Last night thanks to @orman I had the epiphany of why:

XML parsers don't use or even need regex to parse XML in the first place.

XML parsers go through the text one char at a time, and if they encounter a <, >, </, or />, those chars form flags that signal to the parser if it's entering or leaving a tag, and whether it's a closing or self-closing tag respectively, all of which changes the parsing rules and builds a node tree on the fly.

This will be useful for the UTC.

Although DOMParser() does not provide the functionality I desire, I can build my own rudimentary parser that does provide the functionality I desire, and builds a DOM with the structure that I need for processing raw input to formatted output.

@orman

This approach is actually going to be A LOT more flexible than attempting to develop The One Regex To Rule Them All for the UTC, and it'll also be A LOT less computationally expensive, since parsing a string by iterating straight through it is just a for loop with a switch statement inside.

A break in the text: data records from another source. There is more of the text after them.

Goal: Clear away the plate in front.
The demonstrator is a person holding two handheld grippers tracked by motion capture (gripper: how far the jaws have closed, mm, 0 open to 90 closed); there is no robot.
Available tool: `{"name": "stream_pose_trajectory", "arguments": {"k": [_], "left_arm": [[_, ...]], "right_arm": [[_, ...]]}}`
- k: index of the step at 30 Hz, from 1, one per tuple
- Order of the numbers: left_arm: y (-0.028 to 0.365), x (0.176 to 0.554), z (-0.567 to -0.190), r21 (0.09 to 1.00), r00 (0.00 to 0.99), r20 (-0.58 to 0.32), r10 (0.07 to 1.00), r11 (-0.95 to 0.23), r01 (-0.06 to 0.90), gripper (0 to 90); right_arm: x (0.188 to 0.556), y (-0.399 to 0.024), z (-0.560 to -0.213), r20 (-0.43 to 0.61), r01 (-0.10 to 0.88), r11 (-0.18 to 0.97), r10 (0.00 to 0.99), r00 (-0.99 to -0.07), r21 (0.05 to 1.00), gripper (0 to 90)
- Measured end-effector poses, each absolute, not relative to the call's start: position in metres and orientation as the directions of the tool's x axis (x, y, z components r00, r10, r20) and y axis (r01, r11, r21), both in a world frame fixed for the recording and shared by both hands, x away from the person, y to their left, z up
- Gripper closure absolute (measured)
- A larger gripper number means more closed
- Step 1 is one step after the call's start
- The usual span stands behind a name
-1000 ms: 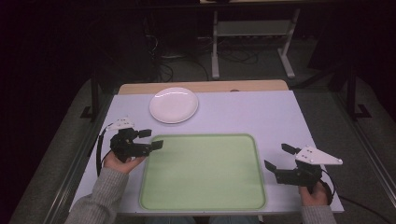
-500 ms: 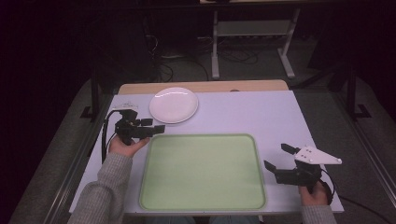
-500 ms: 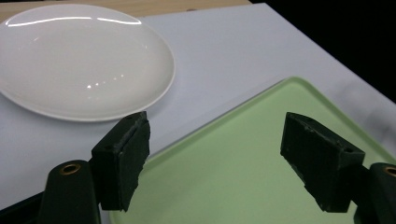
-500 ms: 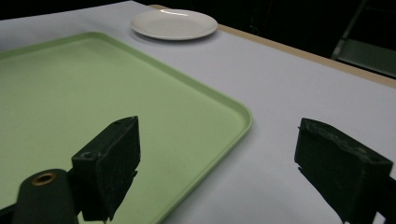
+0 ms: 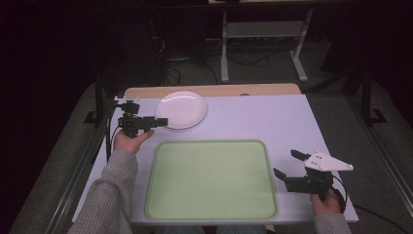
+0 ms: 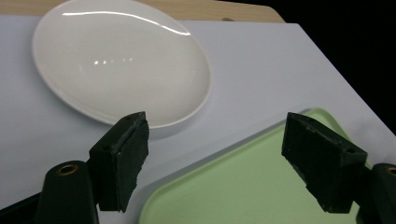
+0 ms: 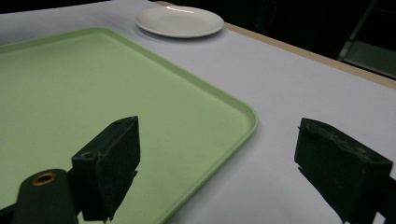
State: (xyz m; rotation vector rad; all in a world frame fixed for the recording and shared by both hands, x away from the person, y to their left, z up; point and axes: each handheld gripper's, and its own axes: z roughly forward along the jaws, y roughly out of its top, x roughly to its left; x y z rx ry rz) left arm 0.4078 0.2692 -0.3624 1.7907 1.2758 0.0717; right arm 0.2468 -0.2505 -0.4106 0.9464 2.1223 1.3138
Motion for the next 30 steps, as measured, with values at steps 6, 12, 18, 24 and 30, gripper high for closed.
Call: {"name": "stream_pose_trajectory", "arguments": {"k": [6, 12, 18, 24, 30], "left_arm": [[0.281, 0.417, -0.365, 0.665, 0.381, -0.499, 0.778, 0.063, 0.744, 24.5], [0.286, 0.428, -0.374, 0.616, 0.308, -0.572, 0.76, 0.15, 0.773, 23.3], [0.286, 0.443, -0.391, 0.541, 0.191, -0.649, 0.737, 0.27, 0.796, 23.7], [0.289, 0.45, -0.402, 0.501, 0.09, -0.675, 0.732, 0.365, 0.785, 25.3], [0.294, 0.458, -0.415, 0.406, 0.002, -0.749, 0.663, 0.457, 0.792, 25.7]], "right_arm": [[0.249, -0.249, -0.411, -0.041, 0.304, 0.316, 0.751, -0.659, 0.899, 13.4], [0.254, -0.246, -0.41, -0.051, 0.291, 0.321, 0.746, -0.664, 0.901, 13.5], [0.253, -0.247, -0.41, -0.05, 0.291, 0.323, 0.742, -0.668, 0.9, 13.4], [0.249, -0.248, -0.407, -0.043, 0.291, 0.313, 0.745, -0.666, 0.904, 13.4], [0.251, -0.248, -0.408, -0.048, 0.293, 0.325, 0.739, -0.672, 0.899, 13.4]]}}
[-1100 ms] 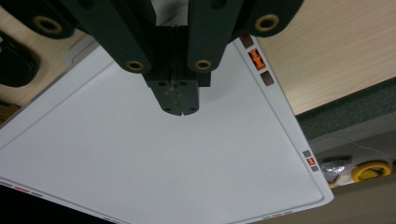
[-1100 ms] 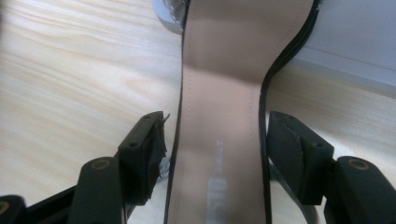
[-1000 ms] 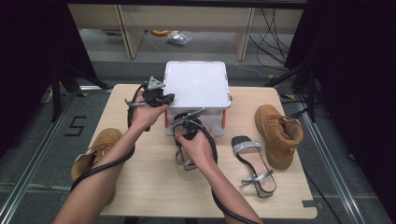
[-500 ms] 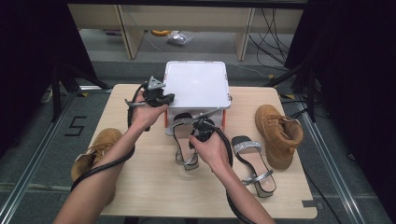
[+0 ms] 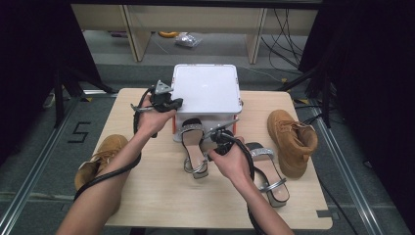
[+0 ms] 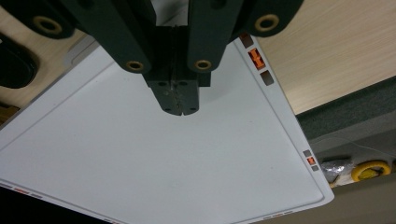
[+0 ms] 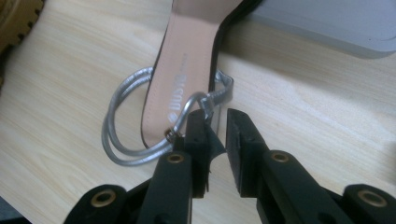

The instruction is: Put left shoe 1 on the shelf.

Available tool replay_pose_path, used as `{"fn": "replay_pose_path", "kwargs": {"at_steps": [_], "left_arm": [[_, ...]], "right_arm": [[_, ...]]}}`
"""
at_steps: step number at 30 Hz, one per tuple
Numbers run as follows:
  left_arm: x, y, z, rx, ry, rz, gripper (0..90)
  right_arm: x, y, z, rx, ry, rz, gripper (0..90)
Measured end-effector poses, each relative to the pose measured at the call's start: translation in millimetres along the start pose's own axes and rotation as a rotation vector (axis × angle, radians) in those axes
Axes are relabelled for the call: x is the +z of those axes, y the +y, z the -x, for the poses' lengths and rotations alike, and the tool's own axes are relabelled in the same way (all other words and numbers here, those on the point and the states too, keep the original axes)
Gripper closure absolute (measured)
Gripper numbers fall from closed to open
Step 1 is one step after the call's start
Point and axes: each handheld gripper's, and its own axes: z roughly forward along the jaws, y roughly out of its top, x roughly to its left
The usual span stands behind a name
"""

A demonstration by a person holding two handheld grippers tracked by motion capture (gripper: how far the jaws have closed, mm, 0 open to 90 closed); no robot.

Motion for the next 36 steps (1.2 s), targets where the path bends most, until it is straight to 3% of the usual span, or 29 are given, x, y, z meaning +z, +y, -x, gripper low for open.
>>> {"fn": "replay_pose_path", "kwargs": {"at_steps": [2, 3, 4, 5, 6, 9, 17, 18, 20, 21, 26, 27, 28, 29, 31, 34, 36], "left_arm": [[0.0, 0.0, 0.1, 0.0, 0.0, 0.0, 89.7], [0.1, 0.1, 0.2, 0.001, 0.001, 0.0, 89.7], [0.1, 0.1, 0.2, 0.001, 0.001, 0.0, 89.7], [0.0, 0.1, 0.2, 0.002, 0.002, -0.001, 89.7], [0.0, 0.1, 0.2, 0.002, 0.002, -0.001, 89.7], [0.0, 0.2, 0.0, 0.002, 0.001, -0.001, 89.7], [1.0, 0.6, 0.6, -0.001, -0.001, 0.005, 89.7], [0.8, 0.7, 0.4, 0.001, -0.001, 0.0, 89.7], [0.8, 0.8, 0.4, 0.002, -0.001, 0.0, 89.7], [1.0, 0.6, 0.5, -0.001, -0.001, 0.004, 89.7], [0.9, 0.5, 0.9, -0.008, 0.001, 0.005, 89.7], [0.7, 0.5, 0.8, -0.007, 0.001, 0.005, 89.7], [0.7, 0.5, 0.8, -0.007, 0.001, 0.005, 89.7], [0.6, 0.5, 0.6, -0.008, -0.001, 0.004, 89.7], [0.8, 0.7, 0.7, -0.007, 0.0, 0.004, 89.7], [1.0, 0.6, 0.4, -0.001, -0.002, 0.005, 89.7], [0.7, 0.9, -0.2, 0.002, -0.005, -0.002, 89.7]], "right_arm": [[0.2, -1.5, 0.9, -0.018, 0.01, 0.013, 79.7], [-0.3, -3.2, 1.4, -0.046, -0.008, 0.006, 79.9], [-2.0, -4.8, 0.7, -0.031, -0.011, 0.001, 80.3], [-1.4, -5.4, 1.9, -0.061, -0.016, 0.006, 81.0], [-1.4, -5.4, 1.9, -0.061, -0.016, 0.006, 81.0], [3.0, -13.3, 2.1, -0.072, -0.043, -0.029, 84.0], [22.1, -34.6, -0.1, -0.132, -0.017, -0.088, 88.7], [22.2, -35.7, -0.5, -0.127, 0.009, -0.099, 89.1], [24.5, -37.4, -2.2, -0.127, -0.01, -0.101, 89.4], [26.8, -40.1, -2.8, -0.151, -0.006, -0.107, 89.7], [31.9, -44.5, -9.6, -0.142, 0.019, -0.124, 89.9], [34.0, -44.6, -8.7, -0.171, 0.024, -0.111, 89.8], [34.0, -44.6, -8.7, -0.171, 0.024, -0.111, 89.8], [37.5, -45.3, -9.2, -0.219, 0.015, -0.088, 89.8], [39.0, -45.7, -11.4, -0.194, 0.038, -0.1, 89.8], [41.9, -45.5, -12.5, -0.229, 0.032, -0.084, 89.6], [43.4, -46.1, -14.8, -0.206, 0.036, -0.087, 89.5]]}}
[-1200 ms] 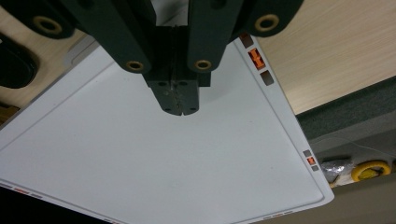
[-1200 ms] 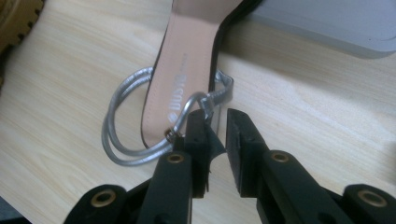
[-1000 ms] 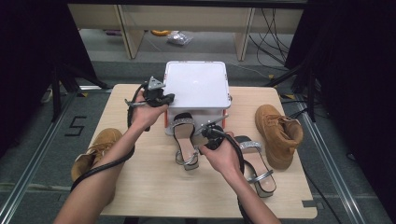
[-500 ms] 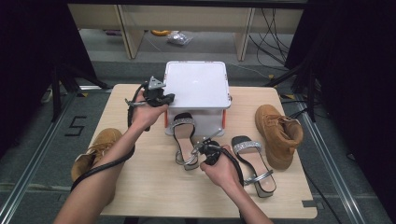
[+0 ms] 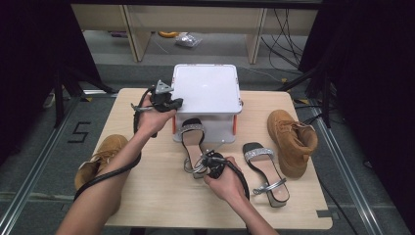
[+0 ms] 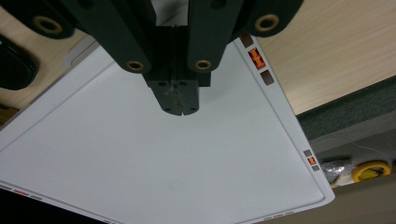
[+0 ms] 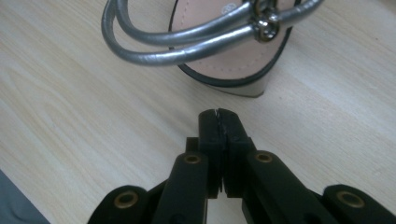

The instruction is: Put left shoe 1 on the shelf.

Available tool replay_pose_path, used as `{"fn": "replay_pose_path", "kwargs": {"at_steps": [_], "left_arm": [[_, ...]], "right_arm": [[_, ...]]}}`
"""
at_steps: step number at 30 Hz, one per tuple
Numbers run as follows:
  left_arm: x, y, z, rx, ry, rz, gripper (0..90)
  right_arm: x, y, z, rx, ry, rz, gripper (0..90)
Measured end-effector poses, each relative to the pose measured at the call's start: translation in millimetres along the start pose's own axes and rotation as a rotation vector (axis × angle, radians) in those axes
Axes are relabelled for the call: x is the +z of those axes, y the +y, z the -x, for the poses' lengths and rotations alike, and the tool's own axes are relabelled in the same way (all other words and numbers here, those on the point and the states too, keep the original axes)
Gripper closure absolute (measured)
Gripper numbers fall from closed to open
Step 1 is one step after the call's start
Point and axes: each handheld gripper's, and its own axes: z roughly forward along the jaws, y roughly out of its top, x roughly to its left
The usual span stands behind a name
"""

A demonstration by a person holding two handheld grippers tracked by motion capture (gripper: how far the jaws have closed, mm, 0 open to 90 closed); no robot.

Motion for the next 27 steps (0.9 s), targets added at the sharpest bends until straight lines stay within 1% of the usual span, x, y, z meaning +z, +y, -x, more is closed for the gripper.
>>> {"fn": "replay_pose_path", "kwargs": {"at_steps": [1, 2, 3, 4, 6, 7, 8, 9, 10, 11, 12, 13, 14, 15, 17, 18, 21, 22, 23, 24, 25, 27], "left_arm": [[-0.1, 0.1, -0.1, 0.0, 0.0, -0.001, 89.7], [-0.1, 0.0, 0.0, 0.0, 0.0, 0.0, 89.7], [-0.1, -0.1, 0.0, 0.001, 0.0, 0.0, 89.7], [0.0, -0.1, 0.0, 0.0, 0.0, 0.001, 89.7], [0.0, -0.1, 0.0, 0.001, 0.0, 0.0, 89.7], [0.1, 0.0, 0.0, 0.001, 0.0, 0.0, 89.7], [0.1, 0.0, 0.0, 0.001, 0.0, 0.0, 89.7], [0.0, 0.0, 0.0, 0.002, 0.0, 0.0, 89.7], [0.0, 0.0, 0.0, 0.002, 0.0, 0.0, 89.7], [0.0, -0.1, -0.1, 0.001, -0.001, 0.0, 89.7], [0.0, -0.1, -0.1, 0.001, -0.001, 0.0, 89.7], [0.6, -0.3, 0.6, -0.009, -0.001, 0.01, 89.7], [0.0, -0.1, -0.2, 0.002, -0.001, 0.0, 89.7], [0.2, 0.0, 0.0, 0.002, -0.001, 0.001, 89.7], [0.2, 0.1, 0.6, 0.005, 0.003, 0.0, 89.7], [-0.3, 0.3, 0.6, 0.006, 0.005, -0.006, 89.7], [0.1, 0.0, 0.0, 0.002, -0.001, 0.0, 89.7], [0.1, 0.0, 0.0, 0.002, -0.001, 0.0, 89.7], [0.2, 0.0, 0.1, 0.004, 0.001, 0.0, 89.7], [0.2, 0.0, 0.1, 0.004, 0.001, 0.0, 89.7], [0.2, -0.2, 0.1, 0.003, 0.0, 0.002, 89.7], [0.1, -0.1, 0.0, 0.002, -0.001, 0.001, 89.7]], "right_arm": [[1.9, 0.4, 0.9, -0.021, 0.006, 0.004, 89.4], [2.6, 0.4, -1.0, -0.003, 0.002, 0.006, 89.3], [3.4, 0.5, -1.6, 0.001, 0.004, 0.01, 89.2], [4.6, 1.0, -0.7, -0.023, -0.001, 0.026, 89.1], [5.9, 1.1, -3.7, 0.017, 0.001, 0.019, 88.4], [8.5, 1.6, -1.5, -0.023, 0.002, 0.045, 88.2], [8.5, 1.6, -1.5, -0.023, 0.002, 0.045, 88.2], [8.9, 1.9, -3.4, 0.012, 0.017, 0.042, 88.2], [8.9, 1.9, -3.4, 0.012, 0.017, 0.042, 88.2], [9.4, 2.8, -3.1, -0.007, -0.005, 0.056, 88.4], [9.6, 3.0, -4.0, 0.017, -0.004, 0.044, 88.5], [10.5, 3.4, -3.6, 0.015, -0.006, 0.046, 88.8], [10.7, 3.4, -2.5, 0.0, 0.0, 0.056, 88.9], [10.7, 3.6, -4.3, 0.019, -0.014, 0.045, 88.9], [9.5, 3.5, -6.3, 0.042, 0.003, 0.037, 89.8], [10.2, 3.5, -5.7, 0.032, 0.006, 0.048, 90.0], [10.9, 3.5, -6.6, 0.03, 0.01, 0.055, 90.0], [11.2, 4.0, -6.1, 0.009, 0.005, 0.065, 90.0], [11.4, 4.4, -6.5, 0.01, 0.015, 0.076, 90.0], [11.4, 4.4, -6.5, 0.01, 0.015, 0.076, 90.0], [10.9, 5.2, -8.4, 0.023, 0.014, 0.082, 90.0], [10.2, 5.8, -9.1, 0.024, 0.015, 0.087, 90.0]]}}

String.prototype.matchAll() I'm pretty sure does the same, but with the added overhead of a regex engine trying to match patterns starting from where each previous match ends.

@orman

@dragonarchitect @orman What about a SAX based parser? One pass, event driven.
@rubber_nero_bln @dragonarchitect a one-pass approach was kinda what I was suggesting in the Discord conversation because outright constructing a parse tree is kinda overly elaborate, and a top down approach involves heavy recursion which I'm not sure would be approachable
@orman @rubber_nero_bln Yeah I was thinking of a one-pass as well and just using the angle brackets as literal flags in the input to switch the parsing logic. Then going word by word and processing the input accordingly.
@dragonarchitect @rubber_nero_bln you can technically do it that way but IMO it'll be a lot more ergonomic to do one and a half passes by doing a matchAll to find where all the tags are and then using the indices you get to chop up the input into a sequence of tags and literal text fragments. Otherwise you'll have two parsers effectively inside each other because you need to parse the tag one character at a time and then on top of that, parse the tree based on each other tag as you complete the inner parse loop
@dragonarchitect @rubber_nero_bln the latter is technically the more efficient method, but the regex involved should be simple enough and the inputs short enough it won't matter

@dragonarchitect @orman regular grammar vs context-free grammar

:3

@ShadowJonathan @orman I am actually too sleep-deprived this morning to figure out which is which. Can you clarify please?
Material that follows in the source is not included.